╭──
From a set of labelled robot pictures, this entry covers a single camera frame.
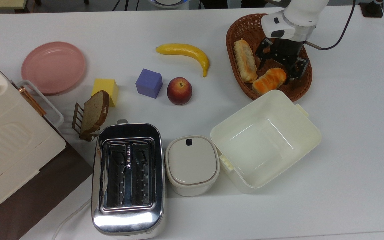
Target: stainless steel toaster
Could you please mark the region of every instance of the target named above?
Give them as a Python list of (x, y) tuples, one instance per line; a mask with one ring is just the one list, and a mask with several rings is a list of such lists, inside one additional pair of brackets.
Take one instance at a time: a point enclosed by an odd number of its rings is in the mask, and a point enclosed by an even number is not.
[(147, 123), (105, 128), (94, 158), (92, 220), (103, 234), (146, 239), (165, 227), (165, 167), (158, 130)]

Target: pastry
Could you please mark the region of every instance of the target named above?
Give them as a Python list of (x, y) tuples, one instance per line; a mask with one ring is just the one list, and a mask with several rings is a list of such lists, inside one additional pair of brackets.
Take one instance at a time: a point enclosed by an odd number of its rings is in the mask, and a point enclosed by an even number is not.
[(279, 67), (271, 68), (253, 82), (253, 91), (263, 95), (270, 90), (279, 88), (287, 78), (287, 74)]
[(233, 43), (233, 53), (241, 80), (252, 83), (257, 79), (257, 67), (250, 45), (243, 39), (238, 40)]

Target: yellow banana
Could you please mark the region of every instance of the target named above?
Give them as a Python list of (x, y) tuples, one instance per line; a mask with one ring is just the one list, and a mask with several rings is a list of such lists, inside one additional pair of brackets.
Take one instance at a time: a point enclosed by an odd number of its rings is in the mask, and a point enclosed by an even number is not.
[(202, 76), (207, 76), (210, 63), (208, 61), (207, 55), (205, 55), (205, 53), (198, 47), (189, 44), (169, 43), (162, 44), (161, 46), (157, 47), (157, 52), (166, 55), (184, 55), (194, 58), (199, 62), (199, 64), (201, 64), (203, 71)]

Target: wicker basket
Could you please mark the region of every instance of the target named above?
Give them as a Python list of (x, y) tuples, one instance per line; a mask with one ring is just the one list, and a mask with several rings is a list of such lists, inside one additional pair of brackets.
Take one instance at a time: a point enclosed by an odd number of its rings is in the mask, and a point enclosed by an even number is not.
[[(263, 15), (265, 14), (251, 14), (236, 20), (230, 26), (226, 34), (226, 47), (230, 59), (230, 64), (232, 66), (233, 74), (235, 75), (236, 81), (238, 82), (242, 91), (244, 91), (244, 93), (252, 100), (255, 100), (256, 98), (260, 97), (260, 95), (255, 93), (251, 89), (251, 84), (242, 82), (238, 68), (236, 67), (235, 56), (233, 54), (233, 43), (242, 38), (250, 45), (251, 50), (254, 53), (260, 42), (265, 38), (265, 34), (262, 30), (262, 25), (260, 23), (260, 20), (262, 19)], [(308, 58), (308, 54), (306, 53), (304, 47), (302, 48), (302, 50), (300, 50), (299, 56), (301, 58)], [(254, 58), (256, 65), (258, 66), (260, 64), (260, 59), (257, 56), (255, 56)], [(265, 65), (262, 67), (262, 69), (257, 70), (257, 76), (262, 76), (266, 73), (268, 69), (274, 67), (280, 67), (285, 72), (287, 72), (283, 65), (270, 59), (265, 62)], [(278, 89), (284, 92), (287, 97), (289, 97), (289, 99), (294, 102), (300, 97), (302, 97), (306, 93), (306, 91), (308, 91), (309, 87), (311, 86), (311, 82), (312, 67), (311, 63), (309, 62), (308, 67), (305, 70), (305, 74), (301, 79), (289, 81), (288, 84), (281, 85)]]

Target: power cord
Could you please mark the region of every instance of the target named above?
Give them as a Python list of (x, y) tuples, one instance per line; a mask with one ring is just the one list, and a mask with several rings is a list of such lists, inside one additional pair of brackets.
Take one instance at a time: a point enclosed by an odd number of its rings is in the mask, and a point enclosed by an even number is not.
[[(118, 4), (119, 4), (120, 1), (121, 1), (121, 0), (118, 0), (118, 1), (116, 2), (116, 4), (115, 4), (115, 6), (113, 7), (112, 11), (114, 11), (114, 10), (116, 9), (116, 7), (118, 6)], [(125, 1), (125, 8), (124, 8), (124, 11), (126, 11), (127, 8), (128, 8), (128, 0)]]
[(356, 4), (356, 0), (353, 0), (353, 1), (352, 1), (352, 10), (351, 10), (351, 13), (349, 14), (349, 18), (348, 18), (348, 20), (346, 21), (345, 28), (343, 29), (343, 32), (342, 32), (342, 34), (340, 35), (339, 40), (338, 40), (333, 46), (331, 46), (331, 47), (319, 47), (319, 46), (317, 46), (317, 45), (315, 45), (315, 44), (313, 44), (313, 43), (310, 43), (310, 42), (308, 42), (308, 41), (306, 41), (305, 44), (307, 44), (307, 45), (309, 45), (309, 46), (311, 46), (311, 47), (314, 47), (314, 48), (316, 48), (316, 49), (318, 49), (318, 50), (329, 50), (329, 49), (332, 49), (333, 47), (337, 46), (337, 44), (339, 44), (340, 41), (342, 40), (343, 35), (345, 35), (346, 29), (347, 29), (347, 27), (348, 27), (348, 25), (349, 25), (349, 21), (351, 20), (353, 11), (354, 11), (354, 9), (355, 9), (355, 4)]
[(63, 225), (69, 221), (73, 216), (75, 216), (77, 213), (79, 213), (83, 208), (85, 208), (89, 203), (91, 202), (91, 198), (88, 199), (87, 202), (85, 202), (81, 207), (79, 207), (76, 211), (74, 211), (72, 214), (69, 215), (63, 222), (60, 223), (59, 227), (57, 228), (56, 232), (53, 235), (53, 238), (51, 240), (55, 240), (57, 237), (57, 234), (60, 232), (60, 229), (63, 227)]

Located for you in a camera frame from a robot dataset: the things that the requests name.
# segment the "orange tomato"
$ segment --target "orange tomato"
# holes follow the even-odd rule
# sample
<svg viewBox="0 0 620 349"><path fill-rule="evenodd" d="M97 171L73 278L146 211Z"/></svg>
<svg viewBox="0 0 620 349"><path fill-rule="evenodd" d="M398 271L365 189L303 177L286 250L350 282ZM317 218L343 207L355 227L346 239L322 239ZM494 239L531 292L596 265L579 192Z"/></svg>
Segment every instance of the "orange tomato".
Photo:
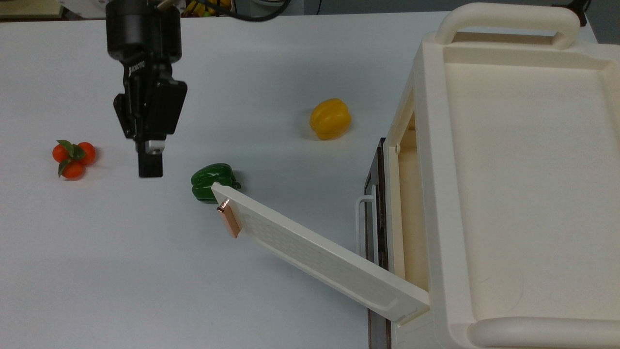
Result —
<svg viewBox="0 0 620 349"><path fill-rule="evenodd" d="M65 149L60 144L54 147L54 149L51 151L51 155L58 163L61 163L69 158L69 153L67 152L67 149Z"/></svg>
<svg viewBox="0 0 620 349"><path fill-rule="evenodd" d="M79 160L80 164L90 165L95 162L97 158L97 151L95 151L95 147L93 147L92 144L90 144L89 142L82 142L78 144L78 146L84 149L84 153L86 154L84 155L84 158Z"/></svg>
<svg viewBox="0 0 620 349"><path fill-rule="evenodd" d="M84 165L77 161L70 161L63 169L62 176L66 179L74 181L84 174Z"/></svg>

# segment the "tomato cluster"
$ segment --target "tomato cluster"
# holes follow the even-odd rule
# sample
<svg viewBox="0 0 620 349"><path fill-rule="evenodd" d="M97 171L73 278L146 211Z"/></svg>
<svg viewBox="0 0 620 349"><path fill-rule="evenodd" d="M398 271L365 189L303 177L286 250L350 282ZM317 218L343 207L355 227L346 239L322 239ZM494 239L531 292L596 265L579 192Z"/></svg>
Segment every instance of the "tomato cluster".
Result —
<svg viewBox="0 0 620 349"><path fill-rule="evenodd" d="M84 174L84 166L95 162L97 151L92 144L82 142L72 144L66 140L58 140L58 145L51 151L51 155L58 162L58 177L76 180Z"/></svg>

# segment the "cable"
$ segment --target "cable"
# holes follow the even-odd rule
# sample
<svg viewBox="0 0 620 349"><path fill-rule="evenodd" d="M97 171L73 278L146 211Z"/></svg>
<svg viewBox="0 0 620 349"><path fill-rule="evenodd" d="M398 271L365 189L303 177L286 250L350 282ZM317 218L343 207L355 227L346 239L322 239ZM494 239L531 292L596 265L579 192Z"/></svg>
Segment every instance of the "cable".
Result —
<svg viewBox="0 0 620 349"><path fill-rule="evenodd" d="M282 5L280 7L278 7L278 9L276 11L273 11L272 13L266 15L266 16L262 16L262 17L252 17L252 16L245 16L242 14L238 14L235 13L233 11L229 11L221 6L217 6L215 4L210 3L208 0L197 0L198 2L200 2L201 4L205 5L205 7L209 7L211 9L214 9L216 12L220 12L223 14L226 14L232 18L236 18L236 19L240 19L240 20L244 20L246 22L265 22L267 20L270 19L274 19L276 17L278 17L282 12L284 12L284 10L288 7L288 5L291 3L291 0L284 0L282 2Z"/></svg>
<svg viewBox="0 0 620 349"><path fill-rule="evenodd" d="M582 27L585 27L585 25L588 23L586 17L585 17L585 11L588 10L588 8L590 8L590 3L592 2L592 0L573 0L570 4L568 5L551 5L554 7L565 7L571 11L573 11L577 17L579 17L579 23L581 24Z"/></svg>

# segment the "table surface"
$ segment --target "table surface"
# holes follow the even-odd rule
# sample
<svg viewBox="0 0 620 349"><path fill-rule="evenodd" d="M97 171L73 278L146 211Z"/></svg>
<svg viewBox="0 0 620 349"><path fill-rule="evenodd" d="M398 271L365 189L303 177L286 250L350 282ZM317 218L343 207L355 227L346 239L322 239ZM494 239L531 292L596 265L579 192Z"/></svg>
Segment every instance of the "table surface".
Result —
<svg viewBox="0 0 620 349"><path fill-rule="evenodd" d="M367 347L363 306L231 239L189 179L229 163L245 194L353 250L355 199L445 14L184 19L158 179L138 178L114 113L104 22L0 24L0 347ZM324 142L309 114L333 97L353 124ZM57 178L56 139L97 147L83 179Z"/></svg>

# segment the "oven handle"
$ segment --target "oven handle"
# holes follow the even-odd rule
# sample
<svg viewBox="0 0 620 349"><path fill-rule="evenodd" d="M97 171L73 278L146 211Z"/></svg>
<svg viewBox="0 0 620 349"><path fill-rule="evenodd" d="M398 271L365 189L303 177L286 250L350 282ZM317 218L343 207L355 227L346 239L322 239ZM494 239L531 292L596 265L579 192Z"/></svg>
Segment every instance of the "oven handle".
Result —
<svg viewBox="0 0 620 349"><path fill-rule="evenodd" d="M378 221L377 221L377 185L372 185L371 187L372 195L364 195L360 196L355 202L355 242L356 242L356 252L359 256L366 258L366 256L361 254L361 226L360 226L360 206L362 202L372 202L372 215L373 215L373 252L374 252L374 263L379 265L379 242L377 241L378 237Z"/></svg>
<svg viewBox="0 0 620 349"><path fill-rule="evenodd" d="M563 7L474 2L450 12L439 25L435 40L448 45L458 30L468 27L552 30L557 34L551 45L565 50L577 39L580 25L575 13Z"/></svg>

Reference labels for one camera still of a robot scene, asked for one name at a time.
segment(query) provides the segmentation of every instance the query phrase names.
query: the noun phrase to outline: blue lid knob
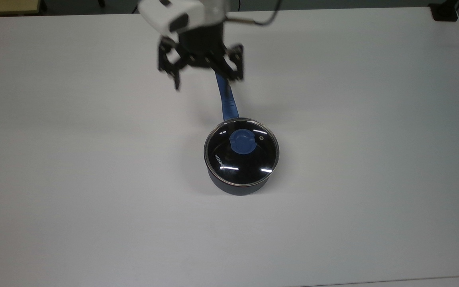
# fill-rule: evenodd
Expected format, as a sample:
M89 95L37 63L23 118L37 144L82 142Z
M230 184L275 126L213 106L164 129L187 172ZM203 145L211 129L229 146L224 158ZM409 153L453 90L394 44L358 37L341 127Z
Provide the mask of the blue lid knob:
M255 134L247 129L239 129L229 136L231 149L238 154L249 154L256 148Z

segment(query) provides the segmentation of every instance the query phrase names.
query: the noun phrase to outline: lid rim
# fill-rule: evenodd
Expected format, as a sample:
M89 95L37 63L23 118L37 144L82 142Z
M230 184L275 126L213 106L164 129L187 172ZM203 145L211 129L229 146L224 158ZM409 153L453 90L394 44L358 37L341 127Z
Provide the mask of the lid rim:
M208 158L208 143L209 143L209 140L214 136L215 132L220 127L224 126L224 124L227 124L229 122L235 122L237 120L245 120L245 121L253 122L253 123L259 125L261 128L263 128L270 135L270 137L273 139L273 142L274 142L274 145L275 145L275 161L274 161L274 164L272 166L272 171L269 172L268 174L266 174L266 176L264 176L260 180L252 182L252 183L239 184L239 183L233 183L233 182L225 180L219 174L217 174L217 172L215 172L213 167L210 165L210 160ZM277 138L275 137L274 133L266 125L262 124L261 122L258 122L257 120L253 120L251 118L231 118L231 119L225 120L224 122L221 122L220 124L218 124L217 126L215 126L212 129L212 131L206 137L206 140L204 142L203 153L204 153L204 163L205 163L206 167L208 168L208 171L212 175L214 175L218 180L220 180L223 183L226 183L228 185L231 185L233 187L253 187L254 185L260 184L263 181L267 180L270 177L270 175L274 172L275 167L277 166L277 162L279 161L279 144L277 143Z

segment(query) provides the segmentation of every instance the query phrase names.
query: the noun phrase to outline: table surface
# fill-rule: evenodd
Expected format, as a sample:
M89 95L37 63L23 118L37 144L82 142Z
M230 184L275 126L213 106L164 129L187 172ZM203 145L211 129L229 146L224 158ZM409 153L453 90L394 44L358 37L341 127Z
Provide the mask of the table surface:
M244 197L204 164L213 73L176 92L141 16L0 18L0 287L459 276L459 21L281 11L235 42L240 115L281 150Z
M40 0L0 0L1 14L38 13Z
M344 287L459 287L459 277L375 283L357 283L344 285Z

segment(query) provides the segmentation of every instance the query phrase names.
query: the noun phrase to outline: robotic arm
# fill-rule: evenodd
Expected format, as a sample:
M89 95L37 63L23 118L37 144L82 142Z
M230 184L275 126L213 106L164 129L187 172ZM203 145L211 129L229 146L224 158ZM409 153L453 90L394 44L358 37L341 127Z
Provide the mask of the robotic arm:
M180 88L180 70L189 65L213 69L226 80L242 80L242 44L226 48L224 22L229 0L141 0L139 13L159 33L159 71L165 71ZM171 39L178 34L178 43ZM168 54L175 49L180 58L171 63ZM232 69L225 56L236 66Z

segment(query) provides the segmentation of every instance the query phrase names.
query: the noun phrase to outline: blue handle
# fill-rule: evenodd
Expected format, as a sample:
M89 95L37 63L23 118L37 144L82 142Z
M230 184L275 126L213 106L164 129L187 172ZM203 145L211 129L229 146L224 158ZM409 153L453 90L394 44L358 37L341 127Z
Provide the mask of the blue handle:
M238 118L237 105L235 104L233 92L231 91L228 81L218 73L215 73L215 77L217 78L217 85L219 86L219 92L221 93L222 118L224 120Z

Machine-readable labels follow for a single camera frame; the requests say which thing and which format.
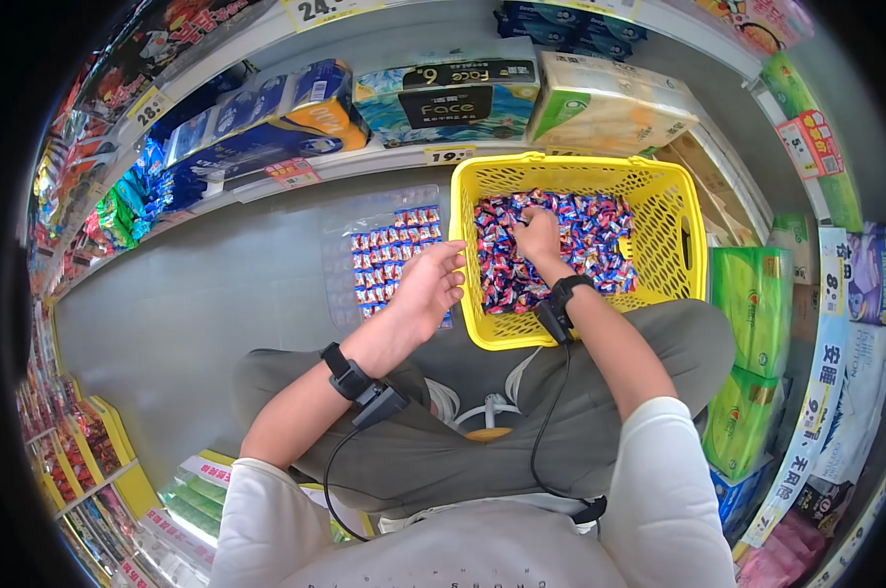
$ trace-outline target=qr code
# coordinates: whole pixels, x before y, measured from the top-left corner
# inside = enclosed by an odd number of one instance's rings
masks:
[[[825,167],[825,173],[837,173],[840,171],[838,167],[838,159],[834,155],[826,155],[822,158],[822,166]]]

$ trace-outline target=hand
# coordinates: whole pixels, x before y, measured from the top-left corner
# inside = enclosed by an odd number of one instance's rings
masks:
[[[518,251],[537,267],[560,259],[560,227],[554,213],[540,206],[529,206],[521,211],[528,221],[514,225],[514,241]]]
[[[384,313],[396,315],[402,329],[418,336],[417,345],[436,332],[443,315],[462,298],[465,276],[455,270],[465,265],[460,251],[465,241],[431,245],[403,266],[401,285]]]

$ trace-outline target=barcode
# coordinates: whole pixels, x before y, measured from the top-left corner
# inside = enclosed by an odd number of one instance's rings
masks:
[[[837,173],[840,171],[838,168],[838,159],[834,155],[826,155],[823,157],[822,166],[825,167],[825,173]]]
[[[325,100],[325,88],[327,86],[328,82],[325,80],[313,84],[312,93],[309,95],[309,100],[314,102]]]

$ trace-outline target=black cable
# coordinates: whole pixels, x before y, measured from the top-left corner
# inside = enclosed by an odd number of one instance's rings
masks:
[[[328,461],[325,462],[325,473],[322,475],[322,490],[325,492],[325,504],[328,505],[328,511],[331,513],[332,518],[340,527],[342,527],[348,535],[352,535],[358,541],[370,541],[361,535],[356,534],[354,531],[348,528],[344,522],[342,522],[341,518],[338,517],[338,513],[335,512],[335,508],[332,506],[332,499],[329,497],[328,493],[328,470],[332,468],[332,460],[335,459],[335,455],[338,454],[338,450],[341,449],[342,445],[349,442],[352,437],[357,435],[361,429],[352,430],[350,433],[341,438],[341,441],[338,441],[338,444],[335,445],[335,448],[332,449],[332,454],[328,456]]]
[[[565,345],[563,347],[563,350],[567,354],[567,365],[564,368],[563,380],[560,382],[560,387],[557,389],[557,392],[554,393],[554,400],[551,401],[551,406],[549,408],[547,408],[547,414],[544,415],[544,420],[541,423],[541,429],[538,431],[538,436],[534,439],[534,447],[531,448],[531,475],[534,477],[534,481],[538,483],[538,486],[541,487],[541,489],[544,492],[551,494],[557,498],[569,499],[569,498],[571,498],[570,496],[560,494],[556,490],[548,488],[547,485],[545,485],[543,483],[543,481],[541,480],[541,477],[538,475],[537,471],[534,468],[534,460],[537,459],[537,457],[538,457],[538,446],[541,445],[541,438],[544,436],[544,430],[547,428],[547,420],[551,417],[551,414],[554,412],[554,408],[557,406],[557,401],[560,400],[560,394],[563,392],[563,389],[566,388],[566,386],[567,386],[567,377],[570,375],[570,346]],[[583,502],[587,506],[591,506],[591,503],[589,500],[584,500],[584,499],[576,499],[576,500],[580,500],[581,502]]]

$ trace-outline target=gray pants
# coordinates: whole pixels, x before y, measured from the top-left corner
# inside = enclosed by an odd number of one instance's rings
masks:
[[[624,316],[662,360],[679,397],[696,415],[731,370],[735,345],[727,319],[715,307],[696,300],[666,302]],[[458,332],[459,327],[456,324],[452,330]],[[461,333],[467,341],[464,329]],[[544,348],[525,369],[518,391],[518,407],[525,415],[522,423],[505,437],[482,444],[465,439],[430,415],[424,370],[416,363],[431,365],[427,377],[456,392],[466,385],[466,371],[481,365],[501,380],[476,379],[476,386],[487,386],[485,393],[502,392],[504,374],[534,349],[493,353],[471,343],[456,348],[453,336],[447,340],[441,335],[387,377],[395,390],[412,399],[410,406],[356,435],[336,456],[329,486],[345,505],[402,518],[441,504],[542,491],[531,477],[531,447],[563,379],[563,349]],[[449,352],[433,351],[437,338],[443,340],[437,348],[449,347]],[[317,352],[252,351],[235,376],[235,417],[248,428],[274,395],[317,362]],[[321,481],[325,461],[335,443],[352,429],[353,417],[354,409],[296,461],[296,468]],[[575,498],[604,494],[612,479],[621,428],[600,371],[583,344],[574,343],[570,376],[538,449],[538,475],[548,487]]]

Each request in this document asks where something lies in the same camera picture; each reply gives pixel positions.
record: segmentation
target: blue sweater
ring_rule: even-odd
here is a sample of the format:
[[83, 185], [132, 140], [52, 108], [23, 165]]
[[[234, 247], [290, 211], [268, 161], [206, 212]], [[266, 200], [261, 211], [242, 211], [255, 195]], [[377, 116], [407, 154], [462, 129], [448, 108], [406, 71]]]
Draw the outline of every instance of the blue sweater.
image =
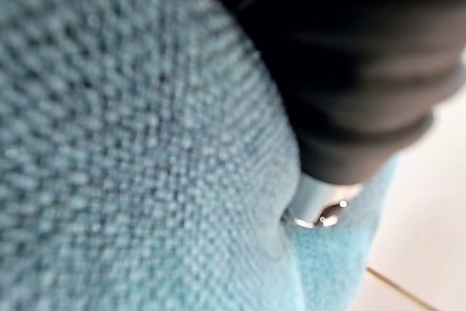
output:
[[0, 310], [342, 311], [390, 169], [334, 228], [215, 0], [0, 0]]

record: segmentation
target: white floor
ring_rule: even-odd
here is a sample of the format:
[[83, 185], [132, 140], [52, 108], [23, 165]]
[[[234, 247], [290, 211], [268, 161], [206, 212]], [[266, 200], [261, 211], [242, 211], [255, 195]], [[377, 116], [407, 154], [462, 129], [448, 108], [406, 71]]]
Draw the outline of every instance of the white floor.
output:
[[[466, 91], [403, 153], [369, 266], [440, 311], [466, 311]], [[353, 311], [420, 311], [372, 276]]]

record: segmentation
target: dark gray fabric
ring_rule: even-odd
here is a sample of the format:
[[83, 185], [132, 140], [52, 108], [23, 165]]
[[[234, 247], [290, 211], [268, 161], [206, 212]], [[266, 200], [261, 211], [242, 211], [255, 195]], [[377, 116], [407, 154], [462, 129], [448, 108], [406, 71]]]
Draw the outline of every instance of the dark gray fabric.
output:
[[302, 169], [370, 179], [456, 92], [466, 0], [222, 0], [278, 83]]

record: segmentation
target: fuzzy blue fabric
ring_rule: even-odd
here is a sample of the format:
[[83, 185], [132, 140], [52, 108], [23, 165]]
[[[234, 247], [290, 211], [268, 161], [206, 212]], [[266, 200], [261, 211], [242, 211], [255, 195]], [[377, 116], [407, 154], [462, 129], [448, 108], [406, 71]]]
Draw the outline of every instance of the fuzzy blue fabric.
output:
[[0, 310], [343, 311], [391, 166], [280, 221], [299, 157], [215, 0], [0, 0]]

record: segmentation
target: knit texture
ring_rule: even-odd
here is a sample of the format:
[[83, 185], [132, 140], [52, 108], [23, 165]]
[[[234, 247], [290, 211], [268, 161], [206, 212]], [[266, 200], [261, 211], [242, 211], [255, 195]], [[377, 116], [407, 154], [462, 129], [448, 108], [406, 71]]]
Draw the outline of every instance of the knit texture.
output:
[[0, 152], [1, 311], [345, 310], [389, 178], [280, 221], [296, 142], [215, 0], [0, 0]]
╰──
**TASK ITEM:**
In the lines above, spot each one that contains the word "floor" and copy it.

**EXERCISE ANSWER:**
target: white floor
Draw the outline of every instance of the white floor.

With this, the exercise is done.